Unlocking Real-Time Video Quality Measurement with x264-pVMAF
In the previous entry of this series, we introduced pVMAF (predictive VMAF)—a lightweight, in-loop video quality metric offering VMAF-level accuracy with minimal computational overhead. Developed initially for Synamedia’s in-house encoders, we’ve now adapted pVMAF for the widely used x264 encoder and made it open-source as x264-pVMAF. This post will guide you through its usage, performance, and future potential.
How to use x264-pVMAF
Our customized x264 encoder (available via this repository) incorporates pVMAF seamlessly as an optional quality metric.
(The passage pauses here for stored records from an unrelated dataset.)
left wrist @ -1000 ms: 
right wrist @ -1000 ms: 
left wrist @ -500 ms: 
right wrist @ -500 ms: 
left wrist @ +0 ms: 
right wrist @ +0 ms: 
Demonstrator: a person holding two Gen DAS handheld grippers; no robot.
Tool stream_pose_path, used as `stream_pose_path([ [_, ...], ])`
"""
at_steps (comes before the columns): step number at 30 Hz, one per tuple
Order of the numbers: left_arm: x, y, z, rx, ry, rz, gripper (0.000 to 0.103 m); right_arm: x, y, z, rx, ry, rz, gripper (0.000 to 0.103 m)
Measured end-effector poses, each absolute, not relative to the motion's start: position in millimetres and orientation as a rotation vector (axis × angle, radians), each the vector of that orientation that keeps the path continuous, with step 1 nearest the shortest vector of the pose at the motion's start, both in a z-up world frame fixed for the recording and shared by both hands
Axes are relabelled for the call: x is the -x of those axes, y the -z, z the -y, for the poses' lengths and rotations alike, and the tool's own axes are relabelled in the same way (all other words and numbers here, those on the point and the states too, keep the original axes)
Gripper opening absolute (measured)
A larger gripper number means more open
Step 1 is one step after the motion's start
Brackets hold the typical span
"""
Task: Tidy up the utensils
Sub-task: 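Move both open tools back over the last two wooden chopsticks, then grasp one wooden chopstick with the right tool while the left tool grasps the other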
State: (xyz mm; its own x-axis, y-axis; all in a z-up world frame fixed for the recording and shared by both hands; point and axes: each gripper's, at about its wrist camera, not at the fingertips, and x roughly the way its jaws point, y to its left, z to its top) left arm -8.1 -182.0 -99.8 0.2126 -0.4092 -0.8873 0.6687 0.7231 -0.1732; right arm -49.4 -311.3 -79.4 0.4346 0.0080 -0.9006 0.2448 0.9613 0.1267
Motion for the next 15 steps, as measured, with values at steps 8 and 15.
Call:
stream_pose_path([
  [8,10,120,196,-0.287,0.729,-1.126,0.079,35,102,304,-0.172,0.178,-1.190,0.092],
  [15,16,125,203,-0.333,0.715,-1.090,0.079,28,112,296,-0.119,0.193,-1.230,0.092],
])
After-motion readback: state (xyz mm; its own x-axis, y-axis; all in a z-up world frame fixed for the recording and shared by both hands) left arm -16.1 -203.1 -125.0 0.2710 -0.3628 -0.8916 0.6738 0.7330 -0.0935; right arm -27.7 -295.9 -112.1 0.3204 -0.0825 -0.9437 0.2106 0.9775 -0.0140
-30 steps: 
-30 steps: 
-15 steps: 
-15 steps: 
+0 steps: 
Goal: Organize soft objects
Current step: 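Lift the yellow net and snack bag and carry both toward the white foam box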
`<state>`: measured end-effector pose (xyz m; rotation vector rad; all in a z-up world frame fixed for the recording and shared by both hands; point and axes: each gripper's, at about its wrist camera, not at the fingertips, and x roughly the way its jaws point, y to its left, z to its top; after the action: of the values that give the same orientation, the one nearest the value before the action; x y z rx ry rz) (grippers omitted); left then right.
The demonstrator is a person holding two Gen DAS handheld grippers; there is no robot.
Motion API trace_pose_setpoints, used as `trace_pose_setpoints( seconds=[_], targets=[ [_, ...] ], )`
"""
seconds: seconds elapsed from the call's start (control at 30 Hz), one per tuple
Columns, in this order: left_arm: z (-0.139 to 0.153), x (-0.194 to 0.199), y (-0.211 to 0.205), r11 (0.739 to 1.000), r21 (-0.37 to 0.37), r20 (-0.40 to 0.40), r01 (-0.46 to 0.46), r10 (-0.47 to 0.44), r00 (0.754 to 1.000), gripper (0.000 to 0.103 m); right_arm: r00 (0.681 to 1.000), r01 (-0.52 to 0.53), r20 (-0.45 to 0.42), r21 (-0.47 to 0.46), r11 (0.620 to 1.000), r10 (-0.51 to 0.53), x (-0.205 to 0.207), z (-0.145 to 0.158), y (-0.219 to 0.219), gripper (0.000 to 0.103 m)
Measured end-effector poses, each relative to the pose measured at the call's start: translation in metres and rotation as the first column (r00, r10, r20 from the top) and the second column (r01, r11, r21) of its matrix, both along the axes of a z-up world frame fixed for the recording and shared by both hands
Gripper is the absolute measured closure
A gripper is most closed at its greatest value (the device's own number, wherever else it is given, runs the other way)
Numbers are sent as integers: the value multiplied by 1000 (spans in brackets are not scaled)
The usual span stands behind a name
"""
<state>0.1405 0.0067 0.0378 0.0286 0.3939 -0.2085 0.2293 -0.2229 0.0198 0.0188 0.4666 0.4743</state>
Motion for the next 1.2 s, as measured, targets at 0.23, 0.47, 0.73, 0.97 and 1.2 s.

Our integration was designed to keep x264’s original functionality intact while adding an advanced, real-time quality measurement tool. Currently, pVMAF supports video quality measurement (VQM) for Full High-Definition (FHD) progressive video encoding with 4:2:0 chroma sampling on x264’s medium preset without “tune” options enabled. By providing VMAF-like quality predictions directly within x264, this setup allows users to monitor and optimize video quality during encoding with minimal setup.
Enabling VQM with x264-pVMAF
To enable pVMAF-based quality measurement during encoding, add the –pvmaf option to your x264 command. For detailed frame-level scores, use this option along with –verbose (or -v) and –log-level debug, which will display pVMAF metrics alongside other enabled metrics. This provides real-time insights into video quality throughout the encoding process. Below is an example command:
./x264 --input-res 1920x1080 --crf 30 --input-csp i420 --fps 30 -o output.264 input.y4m --threads 10 --pvmaf --preset medium --verbose --log-level debug
Fig. 1. Encoding with pVMAF enabled, displaying frame-level pVMAF scores during encoding and a quality summary post-encode.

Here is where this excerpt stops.